About Us - TPTG

ta paidia tis galarias
ta paidia tis galarias

A brief introduction to the Greek communist group Ta Paidia Tis Galarias (TPTG) "The Children of the Gallery"

Submitted by klas batalo on July 25, 2010

The magazine Τα Παιδιά της Γαλαρίας (The Children of the Gallery) has been published irregularly in the last 20 years. The first issue was published in April 1990. As we wrote in the editorial of that first issue, we had already abandoned the artificial collectivities that our former anarchist ideology dictated, and aiming at speaking to our potential comrades everywhere in our name, or at least only in our pseudonym, we refused to follow an ideology separated from our everyday life or to create another one. This practically meant that we would not try to juxtapose an activist “users’ guide”, a model of an “ideal theory and organization” to be used by all kind of followers, but we would try to develop a consciousness of our own struggle showing to other proletarians, through the depiction of the ideas, the emotions, the practices and the perspectives that emerge in class struggles, the profound causes we are in a continuous, everyday conflict with the ruling class as also with each other.

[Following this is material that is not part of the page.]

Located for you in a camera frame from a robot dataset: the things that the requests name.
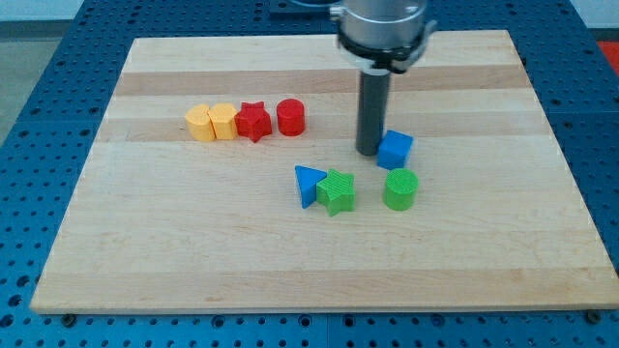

For us the abolition of waged labor, commodity exchange, democracy, the state, the separations and fragmentations within the proletariat still remain not only a desirable target but also a practical potentiality that emerges in a contradictory way in class struggles, every time they overcome their partial character. The historical movement for communism –which we believe we are a part of– is a practical necessity which comes out of the dead-ends of the contradictory and decadent movement of capitalist social relations and the everyday struggles of proletarians; it is the continuous and arduous search for the recomposition of the human community (Gemeinwesen). The method that we use in our issues to analyze the social-class antagonism, is that of negative dialectics and self-critique.

Our name was inspired from the title of a film we are fond of which refers to the plebeians, to the proletariat that used to frequent the galleries of the Parisian popular theaters during the 19th century. In our use of it, the title indicates the unbound proletariat that sneers at the spectacle and every form of normality.

Comments

Devrim

14 years 4 months ago

In reply to by libcom.org

Submitted by Devrim on July 25, 2010

I heard that you met with some Turks from the ICC recently. How did the discussions go?